It is a commonplace on the soft left to advocate a broad coalition or united front to address the rise of right-wing populism in Europe and North America. Building on the ineffectiveness of the long-ruling centrist parties, the French RN, Germany’s AfD, the US’s Trump, and a host of other populist movements have mounted significant electoral campaigns. The knee-jerk left reaction is to advocate a broad popular front of all the oppositional parties or movements, a tactic modeled crudely and inappropriately on the Communist International’s anti-fascist tactic.



Most recently, the French left conceded to an electoral “popular front” with the ruling president, Emmanuel Macron’s party and other parties in opposition to Marine Le Pen’s RN. To the surprise of many, the left won the most votes and should have-- by tradition-- organized a new government. But President Macron “betrayed” popular-front values and appointed a center-right career politician, hostile to the left, as prime minister. To add insult to injury, Macron consulted with Le Pen for approval of his appointment.



Consequently, despite commanding the largest vote, the popular front is in a less favorable position and the right is in a more favorable position than before the electoral “victory” (see, for example, David Broder’s Jacobin article for more).



This move by Macron should sober those who glibly call for a popular front as the answer to every alarm, every hyperbole regarding the populist right.
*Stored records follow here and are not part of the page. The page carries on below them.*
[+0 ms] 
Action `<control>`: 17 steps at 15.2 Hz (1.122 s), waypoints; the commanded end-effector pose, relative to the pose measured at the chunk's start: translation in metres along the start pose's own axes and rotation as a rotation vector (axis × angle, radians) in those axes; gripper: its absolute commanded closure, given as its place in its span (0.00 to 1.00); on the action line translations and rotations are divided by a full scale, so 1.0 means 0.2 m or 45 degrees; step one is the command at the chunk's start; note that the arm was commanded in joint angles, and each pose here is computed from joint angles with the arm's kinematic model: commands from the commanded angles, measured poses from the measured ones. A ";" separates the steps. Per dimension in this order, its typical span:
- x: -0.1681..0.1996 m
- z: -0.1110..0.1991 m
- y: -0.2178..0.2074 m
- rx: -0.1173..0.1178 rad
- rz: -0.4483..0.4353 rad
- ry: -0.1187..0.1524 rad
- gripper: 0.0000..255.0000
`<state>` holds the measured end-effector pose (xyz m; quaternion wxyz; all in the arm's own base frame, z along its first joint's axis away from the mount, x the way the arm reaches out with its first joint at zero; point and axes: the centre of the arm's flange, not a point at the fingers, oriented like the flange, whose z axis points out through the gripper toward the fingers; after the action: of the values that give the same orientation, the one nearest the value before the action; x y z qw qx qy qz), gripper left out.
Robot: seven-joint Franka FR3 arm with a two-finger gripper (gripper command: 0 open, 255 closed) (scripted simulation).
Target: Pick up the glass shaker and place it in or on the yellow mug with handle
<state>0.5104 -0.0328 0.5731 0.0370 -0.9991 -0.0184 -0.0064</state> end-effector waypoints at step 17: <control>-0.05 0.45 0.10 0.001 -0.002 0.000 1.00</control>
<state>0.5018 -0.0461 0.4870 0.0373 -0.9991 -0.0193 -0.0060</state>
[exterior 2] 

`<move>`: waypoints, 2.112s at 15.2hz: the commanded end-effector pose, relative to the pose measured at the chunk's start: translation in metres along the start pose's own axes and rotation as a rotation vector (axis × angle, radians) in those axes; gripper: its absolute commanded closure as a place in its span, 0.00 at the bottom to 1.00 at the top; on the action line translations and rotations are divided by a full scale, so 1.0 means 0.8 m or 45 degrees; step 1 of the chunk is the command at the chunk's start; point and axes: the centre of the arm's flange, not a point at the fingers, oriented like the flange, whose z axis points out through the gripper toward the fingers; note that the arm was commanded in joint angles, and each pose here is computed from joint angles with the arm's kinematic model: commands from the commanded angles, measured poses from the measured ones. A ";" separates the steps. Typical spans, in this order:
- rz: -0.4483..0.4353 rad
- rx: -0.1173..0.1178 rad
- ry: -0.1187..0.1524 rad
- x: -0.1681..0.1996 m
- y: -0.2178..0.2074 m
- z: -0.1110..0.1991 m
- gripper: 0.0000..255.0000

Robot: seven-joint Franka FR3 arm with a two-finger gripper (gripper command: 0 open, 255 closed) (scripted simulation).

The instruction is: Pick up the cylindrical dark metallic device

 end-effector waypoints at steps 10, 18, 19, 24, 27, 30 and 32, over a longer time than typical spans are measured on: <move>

Because of this gross misapplication of the united-front tactic, I can enjoy an I-told-you-so-moment. I wrote in late June: “The interesting question would be whether Macron’s party would return the favor and support this effort in a second round against RN. I doubt they would. Bourgeois ‘solidarity’ only goes so far.” Where the left selflessly threw its support behind Macron’s party where it needed to win, Macron through his deal with Le Pen, threw the left under the bus!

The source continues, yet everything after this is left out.